>>>

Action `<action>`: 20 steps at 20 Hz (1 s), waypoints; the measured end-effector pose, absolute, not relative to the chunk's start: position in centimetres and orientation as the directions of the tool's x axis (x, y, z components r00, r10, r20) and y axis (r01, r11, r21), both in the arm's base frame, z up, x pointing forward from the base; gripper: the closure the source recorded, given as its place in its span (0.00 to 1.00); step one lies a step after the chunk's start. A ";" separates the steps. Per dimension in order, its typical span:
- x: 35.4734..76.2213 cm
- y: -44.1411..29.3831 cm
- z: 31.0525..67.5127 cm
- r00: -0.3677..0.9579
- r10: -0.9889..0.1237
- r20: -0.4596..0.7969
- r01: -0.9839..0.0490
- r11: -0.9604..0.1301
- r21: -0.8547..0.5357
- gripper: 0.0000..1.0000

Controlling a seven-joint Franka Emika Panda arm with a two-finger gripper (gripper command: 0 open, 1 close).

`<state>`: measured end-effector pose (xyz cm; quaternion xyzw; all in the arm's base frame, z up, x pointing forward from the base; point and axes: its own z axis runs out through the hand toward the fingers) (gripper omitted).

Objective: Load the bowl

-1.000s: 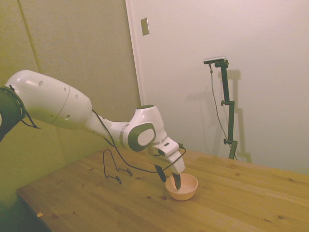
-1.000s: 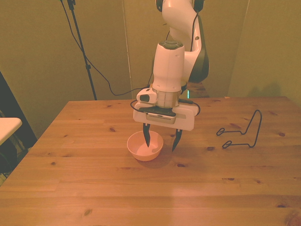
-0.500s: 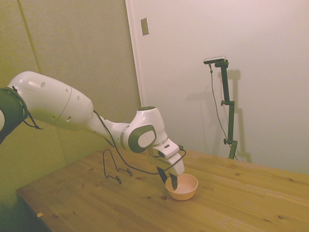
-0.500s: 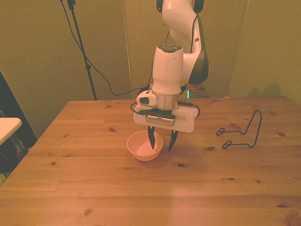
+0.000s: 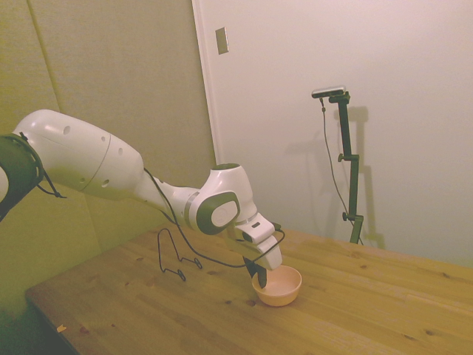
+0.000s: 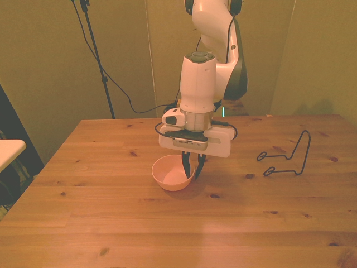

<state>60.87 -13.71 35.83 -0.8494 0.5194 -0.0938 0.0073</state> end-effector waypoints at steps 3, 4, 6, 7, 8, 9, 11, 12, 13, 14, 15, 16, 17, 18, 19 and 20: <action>61.2 -13.9 36.5 0.441 -0.884 0.154 -0.878 -0.461 -0.127 1.00; 61.3 -13.9 36.8 0.441 -0.885 0.150 -0.877 -0.460 -0.137 1.00; 61.4 -13.6 37.5 0.452 -0.884 0.121 -0.868 -0.467 -0.168 1.00; 61.5 -13.3 37.8 0.462 -0.881 0.099 -0.862 -0.472 -0.184 1.00; 61.4 -12.7 38.3 0.473 -0.878 0.076 -0.855 -0.478 -0.200 1.00; 61.3 -11.8 39.0 0.487 -0.872 0.044 -0.848 -0.484 -0.217 1.00; 60.9 -9.6 40.9 0.516 -0.857 -0.011 -0.831 -0.497 -0.250 1.00; 60.5 -8.3 42.3 0.532 -0.846 -0.036 -0.821 -0.504 -0.269 1.00; 60.0 -7.0 43.8 0.550 -0.833 -0.063 -0.809 -0.512 -0.290 1.00; 57.6 -4.7 46.7 0.584 -0.806 -0.096 -0.786 -0.532 -0.317 1.00; 57.6 -4.7 46.7 0.584 -0.806 -0.101 -0.785 -0.529 -0.321 1.00; 57.6 -4.5 46.7 0.592 -0.798 -0.117 -0.779 -0.528 -0.339 1.00; 57.6 -4.2 46.7 0.606 -0.783 -0.141 -0.768 -0.529 -0.362 1.00; 57.5 -3.8 46.6 0.626 -0.761 -0.168 -0.752 -0.532 -0.390 1.00; 57.5 -3.3 46.6 0.643 -0.740 -0.196 -0.738 -0.531 -0.416 1.00; 57.4 -2.7 46.6 0.661 -0.715 -0.227 -0.724 -0.528 -0.444 1.00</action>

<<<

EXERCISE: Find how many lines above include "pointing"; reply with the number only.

WRITTEN ANSWER: 2